Rooftop protest could make it harder for the public to see MPs (and Annette King to skip to the loo)

Gotta say Alf hopes the book is thrown at the Greenpeace tossers who staged the day-long protest yesterday over what they say is government inaction on climate change.

Even better, let’s throw a library of books at them because this should inflict greater hurt.

The tiresome foursome are believed to have used scaffolding at the rear of Parliament to get onto the building, then make their way to the ledge which overlooks the forecourt.

Alf didn’t pay much attention to their antics, but it seems they placed solar panels there and unfurled a benner with a photo of the Prime Minister, John Key, and the words “cut pollution, create jobs – yeah, nah”.

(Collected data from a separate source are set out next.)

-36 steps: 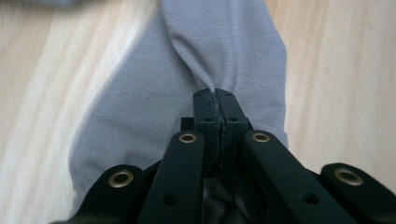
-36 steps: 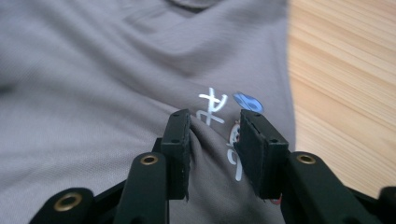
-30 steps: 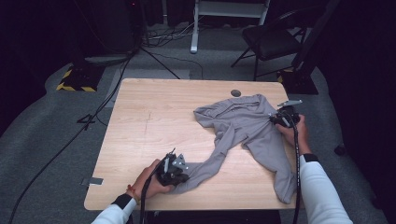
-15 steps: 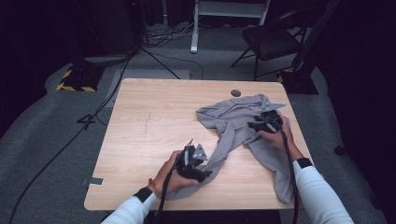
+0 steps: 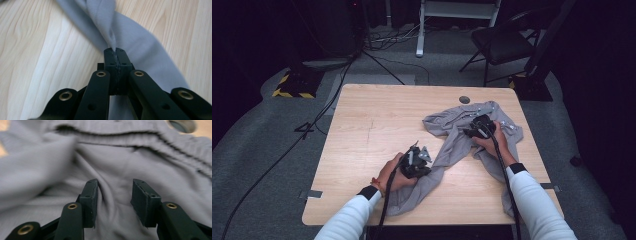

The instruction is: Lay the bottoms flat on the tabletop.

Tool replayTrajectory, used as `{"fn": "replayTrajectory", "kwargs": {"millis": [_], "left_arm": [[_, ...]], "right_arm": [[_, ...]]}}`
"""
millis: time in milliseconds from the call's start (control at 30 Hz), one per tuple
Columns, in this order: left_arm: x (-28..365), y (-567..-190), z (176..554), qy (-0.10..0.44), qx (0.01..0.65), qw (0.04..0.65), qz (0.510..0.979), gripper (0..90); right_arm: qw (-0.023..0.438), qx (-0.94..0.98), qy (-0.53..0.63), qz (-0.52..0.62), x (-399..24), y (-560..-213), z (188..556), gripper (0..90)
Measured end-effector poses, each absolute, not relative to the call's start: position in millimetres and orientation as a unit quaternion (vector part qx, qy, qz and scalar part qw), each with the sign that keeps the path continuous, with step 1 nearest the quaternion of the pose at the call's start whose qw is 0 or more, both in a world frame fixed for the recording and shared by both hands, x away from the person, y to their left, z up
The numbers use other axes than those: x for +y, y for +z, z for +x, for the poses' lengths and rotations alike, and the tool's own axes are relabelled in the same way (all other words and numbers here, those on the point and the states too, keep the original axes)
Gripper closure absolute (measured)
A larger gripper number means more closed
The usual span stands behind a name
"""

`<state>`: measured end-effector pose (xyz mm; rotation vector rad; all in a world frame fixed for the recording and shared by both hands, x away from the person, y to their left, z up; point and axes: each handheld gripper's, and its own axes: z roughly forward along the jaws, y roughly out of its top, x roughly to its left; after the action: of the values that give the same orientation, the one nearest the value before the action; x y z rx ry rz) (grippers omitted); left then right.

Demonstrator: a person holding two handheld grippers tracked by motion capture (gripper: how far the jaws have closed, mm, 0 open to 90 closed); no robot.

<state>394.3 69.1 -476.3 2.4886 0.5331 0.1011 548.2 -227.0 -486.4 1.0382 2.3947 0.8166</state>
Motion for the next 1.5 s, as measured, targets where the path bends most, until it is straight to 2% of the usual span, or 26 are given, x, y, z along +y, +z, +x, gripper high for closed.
{"fn": "replayTrajectory", "kwargs": {"millis": [133,300,333,367,433,467,500,600,667,733,900,1000,1167,1200,1233,1267,1300,1333,1367,1400,1500], "left_arm": [[94.5,-479.5,383.2,0.041,0.222,0.296,0.928,89.9],[109.0,-475.4,375.6,0.057,0.257,0.313,0.912,89.6],[108.4,-476.0,370.9,0.036,0.249,0.32,0.914,89.0],[104.8,-477.1,367.1,0.037,0.242,0.312,0.918,87.3],[101.3,-478.3,362.9,0.045,0.238,0.3,0.922,77.2],[98.3,-479.4,355.8,0.05,0.236,0.296,0.924,77.2],[98.6,-478.1,349.3,0.052,0.242,0.295,0.923,68.4],[103.0,-475.7,341.4,0.058,0.249,0.299,0.919,63.7],[109.5,-474.5,336.4,0.06,0.256,0.295,0.918,63.9],[116.3,-476.9,334.3,0.057,0.264,0.29,0.918,64.0],[123.7,-481.9,332.7,0.039,0.273,0.301,0.913,74.2],[118.0,-482.1,323.3,0.017,0.25,0.302,0.92,80.2],[98.5,-481.7,304.2,-0.018,0.204,0.303,0.931,81.0],[85.6,-481.3,295.0,-0.038,0.175,0.302,0.936,77.9],[85.6,-481.3,295.0,-0.038,0.175,0.302,0.936,74.5],[78.4,-481.0,290.4,-0.049,0.162,0.301,0.938,74.5],[69.0,-480.5,285.1,-0.06,0.138,0.301,0.942,63.3],[63.9,-479.9,281.6,-0.063,0.127,0.3,0.943,63.3],[57.0,-479.3,278.4,-0.06,0.117,0.301,0.944,60.3],[51.1,-478.1,277.5,-0.054,0.117,0.301,0.945,49.0],[42.6,-472.1,284.9,-0.034,0.116,0.325,0.938,39.4]], "right_arm": [[0.206,0.851,0.289,0.388,-230.1,-486.2,561.2,51.6],[0.183,0.849,0.289,0.403,-227.6,-485.2,572.4,46.0],[0.19,0.851,0.282,0.399,-221.5,-484.4,574.6,47.0],[0.198,0.853,0.279,0.395,-219.6,-484.3,575.0,48.9],[0.212,0.853,0.272,0.393,-217.5,-484.1,575.2,50.6],[0.229,0.851,0.264,0.392,-216.8,-484.3,575.7,50.5],[0.228,0.846,0.269,0.4,-220.3,-485.1,577.4,49.9],[0.247,0.839,0.26,0.41,-228.1,-485.5,581.3,49.9],[0.268,0.832,0.244,0.42,-235.2,-485.3,586.2,50.3],[0.27,0.83,0.242,0.424,-238.9,-485.3,588.7,50.3],[0.272,0.818,0.238,0.448,-257.1,-485.0,600.8,48.8],[0.272,0.814,0.238,0.455,-260.8,-485.2,604.0,47.1],[0.264,0.818,0.23,0.457,-264.1,-482.7,605.7,41.7],[0.249,0.818,0.248,0.455,-269.2,-480.3,602.0,40.3],[0.249,0.818,0.248,0.455,-269.2,-480.3,602.0,40.3],[0.242,0.817,0.259,0.455,-272.3,-478.8,599.1,39.9],[0.237,0.819,0.272,0.447,-278.6,-472.8,588.2,39.0],[0.237,0.819,0.272,0.447,-278.6,-472.8,588.2,39.0],[0.237,0.819,0.276,0.443,-281.5,-470.2,583.2,39.0],[0.229,0.824,0.294,0.426,-292.2,-462.5,566.0,38.6],[0.211,0.83,0.311,0.412,-312.8,-452.2,533.8,38.4]]}}
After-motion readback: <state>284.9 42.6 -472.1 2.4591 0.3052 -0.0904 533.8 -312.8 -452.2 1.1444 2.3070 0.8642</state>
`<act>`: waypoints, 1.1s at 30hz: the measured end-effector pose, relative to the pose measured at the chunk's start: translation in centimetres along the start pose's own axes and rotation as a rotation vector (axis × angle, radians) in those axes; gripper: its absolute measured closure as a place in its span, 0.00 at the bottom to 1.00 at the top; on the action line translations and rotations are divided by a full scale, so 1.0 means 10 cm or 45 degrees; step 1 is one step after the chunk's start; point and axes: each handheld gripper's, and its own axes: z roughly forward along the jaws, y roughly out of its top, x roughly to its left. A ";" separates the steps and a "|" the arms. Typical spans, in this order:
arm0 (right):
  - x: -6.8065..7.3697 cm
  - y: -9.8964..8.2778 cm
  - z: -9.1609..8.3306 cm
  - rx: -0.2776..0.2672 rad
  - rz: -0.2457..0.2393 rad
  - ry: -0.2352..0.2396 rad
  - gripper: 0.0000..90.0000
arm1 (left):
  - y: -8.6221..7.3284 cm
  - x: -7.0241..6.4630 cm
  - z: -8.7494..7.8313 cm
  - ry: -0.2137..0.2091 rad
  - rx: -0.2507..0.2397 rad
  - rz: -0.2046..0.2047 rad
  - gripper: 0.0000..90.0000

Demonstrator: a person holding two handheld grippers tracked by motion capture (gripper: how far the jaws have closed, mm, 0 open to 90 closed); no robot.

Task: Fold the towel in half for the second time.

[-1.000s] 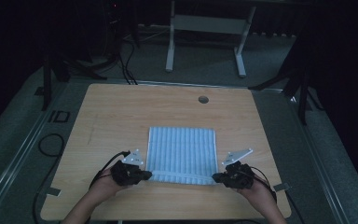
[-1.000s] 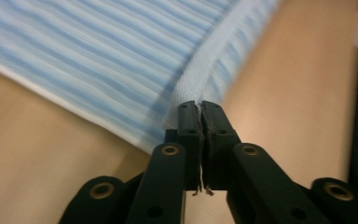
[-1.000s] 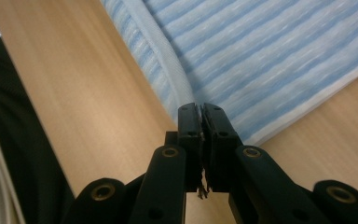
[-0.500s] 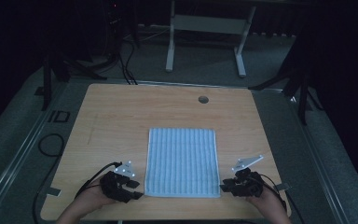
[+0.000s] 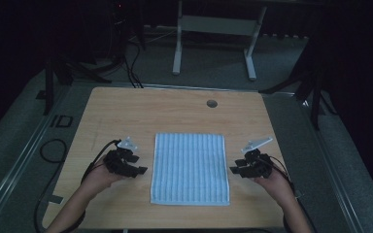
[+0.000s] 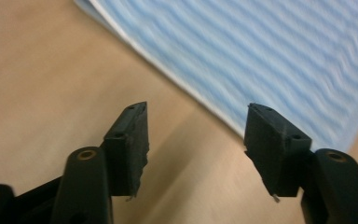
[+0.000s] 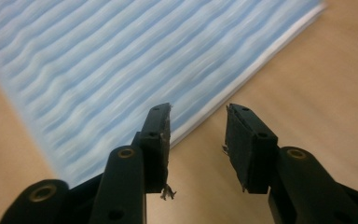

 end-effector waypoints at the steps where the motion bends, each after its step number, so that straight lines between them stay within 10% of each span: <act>1: -0.05 0.04 0.01 -0.001 0.003 -0.008 0.66 | 0.05 0.03 0.01 0.003 -0.017 0.006 0.44; 21: -0.80 0.83 0.51 0.040 0.146 -0.064 0.63 | 0.73 0.55 0.59 0.017 -0.001 -0.058 0.41; 29: -0.86 0.95 0.94 0.134 0.146 -0.107 0.63 | 0.79 0.76 0.85 0.001 0.012 -0.184 0.47; 33: -0.84 0.97 1.08 0.214 0.126 -0.117 0.67 | 0.80 0.77 1.00 0.025 0.096 -0.167 0.57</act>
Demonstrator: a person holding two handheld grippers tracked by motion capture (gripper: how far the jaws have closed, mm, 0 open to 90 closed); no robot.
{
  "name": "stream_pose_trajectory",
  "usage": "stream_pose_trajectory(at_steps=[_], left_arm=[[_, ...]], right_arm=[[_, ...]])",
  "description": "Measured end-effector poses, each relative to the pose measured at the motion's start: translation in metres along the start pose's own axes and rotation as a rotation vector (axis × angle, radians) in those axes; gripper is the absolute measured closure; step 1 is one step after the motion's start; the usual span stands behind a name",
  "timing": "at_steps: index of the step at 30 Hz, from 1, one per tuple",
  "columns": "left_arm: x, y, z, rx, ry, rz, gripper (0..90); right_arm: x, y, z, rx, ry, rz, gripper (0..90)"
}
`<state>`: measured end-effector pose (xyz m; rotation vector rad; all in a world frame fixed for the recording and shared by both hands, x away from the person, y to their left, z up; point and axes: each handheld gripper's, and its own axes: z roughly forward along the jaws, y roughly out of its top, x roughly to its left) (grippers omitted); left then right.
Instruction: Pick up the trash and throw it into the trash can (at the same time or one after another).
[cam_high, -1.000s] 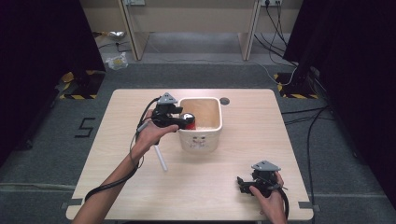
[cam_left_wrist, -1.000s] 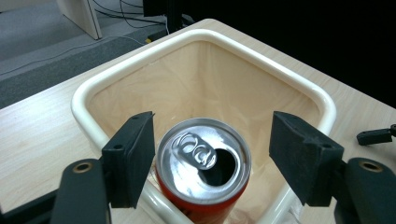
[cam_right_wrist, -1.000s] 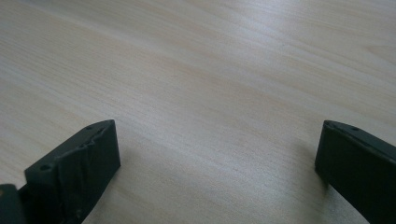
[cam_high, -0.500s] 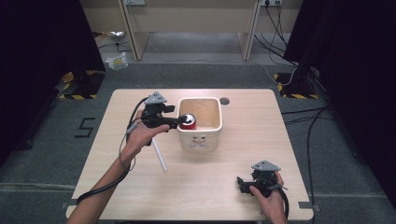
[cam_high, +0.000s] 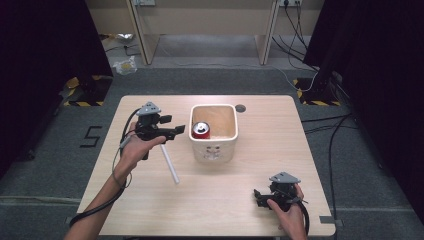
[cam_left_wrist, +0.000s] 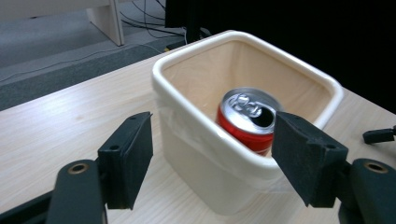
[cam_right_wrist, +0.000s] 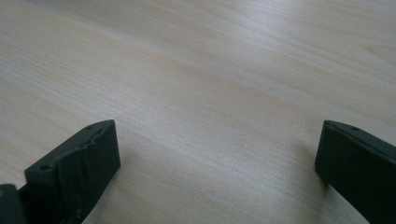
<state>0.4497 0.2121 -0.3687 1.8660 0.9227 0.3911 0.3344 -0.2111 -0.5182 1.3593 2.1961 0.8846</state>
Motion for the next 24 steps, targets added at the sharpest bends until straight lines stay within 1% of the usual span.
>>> stream_pose_trajectory(at_steps=[3, 8, 14, 21, 24], left_arm=[[0.006, -0.006, -0.001, 0.002, 0.009, -0.018, 29.0], [0.012, -0.018, 0.0, 0.006, 0.011, -0.047, 29.0], [0.018, -0.033, 0.004, 0.02, 0.042, -0.062, 29.0], [0.023, -0.046, 0.006, 0.031, 0.054, -0.088, 28.6], [0.025, -0.052, 0.007, 0.041, 0.06, -0.1, 26.2]], right_arm=[[0.0, 0.0, 0.0, 0.0, 0.0, 0.0, 0.3], [0.0, 0.0, 0.0, 0.001, 0.0, 0.0, 0.3], [0.0, 0.0, 0.0, 0.001, 0.0, 0.0, 0.3], [0.0, 0.0, 0.0, 0.001, 0.0, 0.0, 0.3], [0.0, 0.0, 0.0, 0.002, 0.0, 0.0, 0.3]])
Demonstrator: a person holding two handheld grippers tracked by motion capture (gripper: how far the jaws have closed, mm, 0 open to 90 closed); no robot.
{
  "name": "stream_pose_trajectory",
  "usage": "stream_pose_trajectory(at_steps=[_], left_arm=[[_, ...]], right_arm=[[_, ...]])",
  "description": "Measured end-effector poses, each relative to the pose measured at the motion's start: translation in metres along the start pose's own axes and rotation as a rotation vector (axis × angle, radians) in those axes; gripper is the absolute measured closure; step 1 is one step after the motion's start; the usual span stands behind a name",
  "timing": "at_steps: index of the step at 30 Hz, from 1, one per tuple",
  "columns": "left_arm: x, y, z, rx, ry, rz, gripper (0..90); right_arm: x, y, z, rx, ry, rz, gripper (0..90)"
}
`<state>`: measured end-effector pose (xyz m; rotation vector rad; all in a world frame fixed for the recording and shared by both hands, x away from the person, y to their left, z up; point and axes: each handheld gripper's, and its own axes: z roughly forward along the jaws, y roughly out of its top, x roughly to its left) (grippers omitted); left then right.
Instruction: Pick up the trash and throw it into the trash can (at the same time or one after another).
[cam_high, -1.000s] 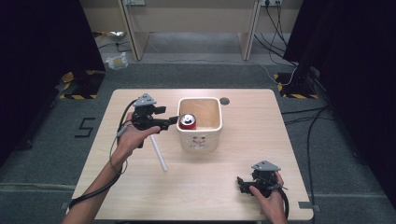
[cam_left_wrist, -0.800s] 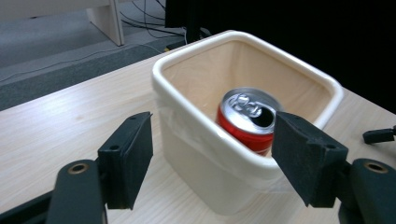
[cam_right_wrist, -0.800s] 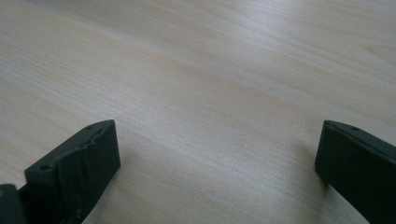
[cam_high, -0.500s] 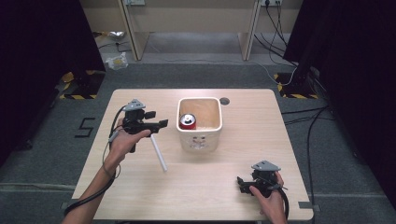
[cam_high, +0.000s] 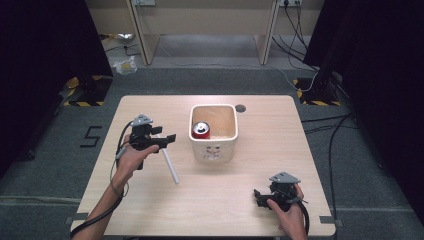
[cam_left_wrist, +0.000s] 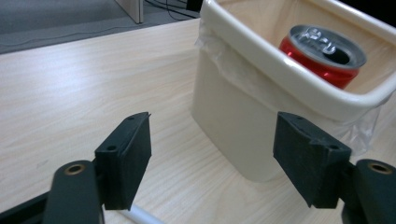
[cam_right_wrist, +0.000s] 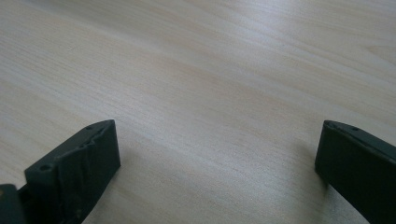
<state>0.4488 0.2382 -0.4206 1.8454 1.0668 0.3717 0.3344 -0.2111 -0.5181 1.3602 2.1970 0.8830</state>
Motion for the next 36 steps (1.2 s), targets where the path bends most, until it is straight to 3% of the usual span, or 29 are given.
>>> stream_pose_trajectory(at_steps=[12, 29, 36], left_arm=[[0.007, -0.023, 0.008, 0.028, 0.058, -0.019, 18.2], [0.016, -0.061, 0.029, 0.112, 0.105, -0.051, 24.7], [0.017, -0.069, 0.036, 0.133, 0.124, -0.054, 25.9]], right_arm=[[0.0, 0.0, 0.0, 0.0, 0.0, 0.0, 0.3], [0.0, 0.0, 0.0, 0.0, 0.0, 0.0, 0.3], [0.0, 0.0, 0.0, 0.0, 0.0, 0.0, 0.3]])
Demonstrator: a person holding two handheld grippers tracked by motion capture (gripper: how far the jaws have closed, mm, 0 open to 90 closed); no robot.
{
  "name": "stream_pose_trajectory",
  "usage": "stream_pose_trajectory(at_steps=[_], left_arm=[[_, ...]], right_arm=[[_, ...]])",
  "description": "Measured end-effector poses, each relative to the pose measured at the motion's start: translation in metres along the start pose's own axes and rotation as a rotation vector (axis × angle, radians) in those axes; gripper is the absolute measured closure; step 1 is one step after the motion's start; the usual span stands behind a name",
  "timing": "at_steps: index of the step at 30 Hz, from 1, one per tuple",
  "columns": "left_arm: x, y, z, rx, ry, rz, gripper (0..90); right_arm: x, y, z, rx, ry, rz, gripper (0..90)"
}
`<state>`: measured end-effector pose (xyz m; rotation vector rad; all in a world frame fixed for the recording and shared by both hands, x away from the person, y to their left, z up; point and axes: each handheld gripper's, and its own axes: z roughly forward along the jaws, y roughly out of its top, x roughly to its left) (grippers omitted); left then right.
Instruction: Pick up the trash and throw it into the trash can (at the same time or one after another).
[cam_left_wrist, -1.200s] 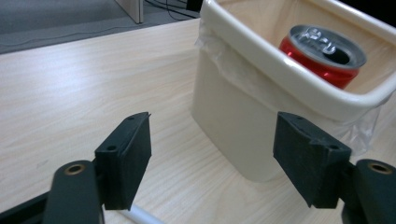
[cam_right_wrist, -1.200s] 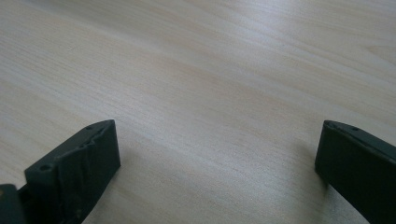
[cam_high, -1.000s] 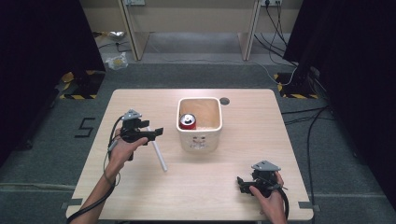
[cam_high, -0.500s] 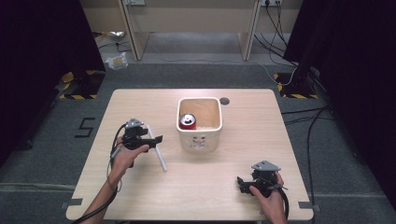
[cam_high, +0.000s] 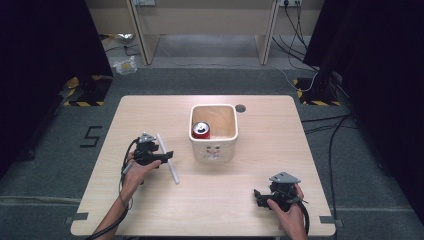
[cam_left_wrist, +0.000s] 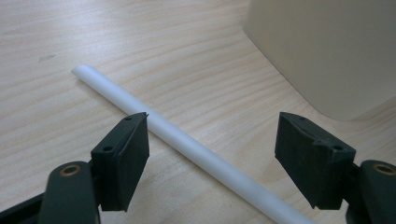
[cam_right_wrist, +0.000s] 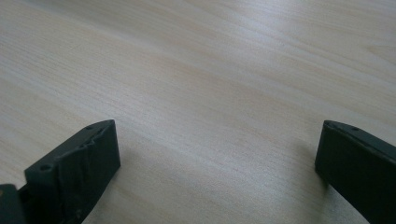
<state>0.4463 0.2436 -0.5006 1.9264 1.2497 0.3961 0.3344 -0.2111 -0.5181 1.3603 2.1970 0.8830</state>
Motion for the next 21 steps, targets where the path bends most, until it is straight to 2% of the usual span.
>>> stream_pose_trajectory(at_steps=[7, 13, 16, 19, 21], left_arm=[[-0.002, -0.004, 0.008, 0.027, 0.022, 0.015, 30.8], [-0.003, -0.007, 0.01, 0.038, 0.03, 0.042, 38.6], [-0.003, -0.008, 0.012, 0.043, 0.037, 0.055, 43.5], [-0.003, -0.009, 0.012, 0.042, 0.051, 0.086, 49.7], [-0.002, -0.009, 0.011, 0.045, 0.048, 0.084, 54.8]], right_arm=[[0.0, 0.0, 0.0, 0.0, 0.0, 0.0, 0.3], [0.0, 0.0, 0.0, 0.0, 0.0, 0.0, 0.3], [0.0, 0.0, 0.0, 0.0, 0.0, 0.0, 0.3], [0.0, 0.0, 0.0, 0.0, 0.0, 0.0, 0.3], [0.0, 0.0, 0.0, 0.0, 0.0, 0.0, 0.3]])
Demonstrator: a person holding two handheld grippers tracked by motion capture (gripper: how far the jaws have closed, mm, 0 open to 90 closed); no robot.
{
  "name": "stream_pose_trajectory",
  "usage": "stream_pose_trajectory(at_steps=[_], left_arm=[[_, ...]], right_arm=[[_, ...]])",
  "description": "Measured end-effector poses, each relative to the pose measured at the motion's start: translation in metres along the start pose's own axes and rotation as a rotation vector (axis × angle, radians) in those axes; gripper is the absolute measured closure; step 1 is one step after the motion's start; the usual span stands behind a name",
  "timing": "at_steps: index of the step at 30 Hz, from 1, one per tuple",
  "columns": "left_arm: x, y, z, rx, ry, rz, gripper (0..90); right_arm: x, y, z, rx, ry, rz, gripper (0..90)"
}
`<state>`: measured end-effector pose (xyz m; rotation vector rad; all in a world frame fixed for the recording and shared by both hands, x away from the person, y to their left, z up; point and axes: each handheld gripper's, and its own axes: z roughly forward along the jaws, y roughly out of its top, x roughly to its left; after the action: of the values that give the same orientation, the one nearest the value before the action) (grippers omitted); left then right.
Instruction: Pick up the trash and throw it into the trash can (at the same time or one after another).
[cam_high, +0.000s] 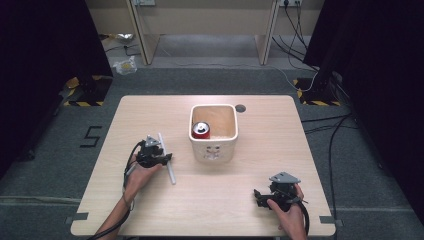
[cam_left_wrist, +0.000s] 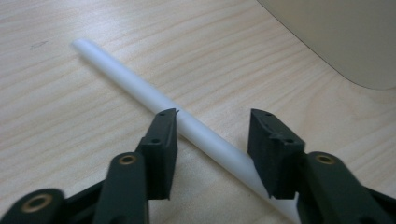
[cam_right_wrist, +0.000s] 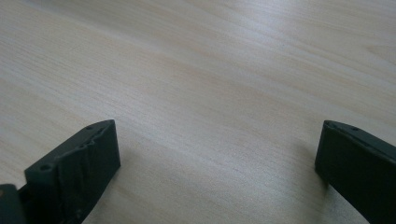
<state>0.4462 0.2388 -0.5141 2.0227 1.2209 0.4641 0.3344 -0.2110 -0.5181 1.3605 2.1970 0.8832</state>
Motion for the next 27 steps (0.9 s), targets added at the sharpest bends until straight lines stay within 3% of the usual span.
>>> stream_pose_trajectory(at_steps=[7, 15, 22, 27], left_arm=[[0.0036, -0.0021, -0.0038, 0.01, 0.015, 0.025, 68.4], [0.0041, -0.002, -0.0062, 0.031, 0.019, 0.034, 66.4], [0.0041, -0.0009, -0.0062, 0.037, 0.004, 0.048, 77.5], [0.0063, -0.0012, -0.0065, 0.034, -0.007, 0.036, 79.0]], right_arm=[[0.0, 0.0, 0.0, 0.0, 0.0, 0.0, 0.3], [0.0, 0.0, 0.0, 0.0, 0.0, 0.0, 0.3], [0.0, 0.0, 0.0, 0.0, 0.0, 0.0, 0.3], [0.0, 0.0, 0.0, 0.0, 0.0, 0.0, 0.3]])
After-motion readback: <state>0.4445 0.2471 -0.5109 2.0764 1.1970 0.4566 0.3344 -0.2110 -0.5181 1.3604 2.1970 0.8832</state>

Not all MPs were too dismayed but according to Radio NZ:

New Zealand First leader Winston Peters said the fact protesters could reach the roof was a real worry.

“I suppose they demonstrate that our security is totally inadequate. This is for a different cause, an environmental cause, but imagine if they were terrorists?

“We’ve just seen an example of how exposed we are.”

ACT leader David Seymour said the protesters were “arrogant and conceited”.

“The worst thing that could happen is that Parliament becomes more locked-down, more difficult for law-abiding people to access, because of the behaviour of these guys,” he said.

Labour MP Annette King said she was worried about the backlash for MPs.

Fair enough too.

“I fear that there will be an overreaction and next thing you know we will have to be swiping to go to the loo.”

And Alf’s colleague Steven Joyce said next time it might not be Greenpeace protesters.

“I think obviously they are going to have a security review as they should because while there is no particular difficulty with having some people hanging a sheet out the front… that would be a concern if it was somebody with a more malevolent intent.”

Greenpeace isn’t the only outfit to attract tossers, of course.

The Green Party has ’em too and co-leader James Shaw was more concerned that people were missing the point.

How you could miss the point when it comes to our safety and well-being escapes the Member for Eketahuna North.

But Shaw was able to do it:

“The main point here is that regardless of what the Government says it is doing around climate change…since this Government came to office, our emissions have risen 13 percent.”

Speaker of the House David Carter – good fellow – is better tuned in to things.

He said he was worried about the safety of staff and MPs.

“I am attempting to keep this parliament as open as possible for the public of New Zealand but the balance there is to also keep it safe and secure for parliamentarians and staff.

It was a delicate balance that had to be managed on daily basis, he said.

The result of the Greenpeace stunt looks likely to be a tipping of the balance in favour of the safety of staff and MPs and away from the ability of members of the public to see their MPs at work.

The public won’t thank the protesters for that.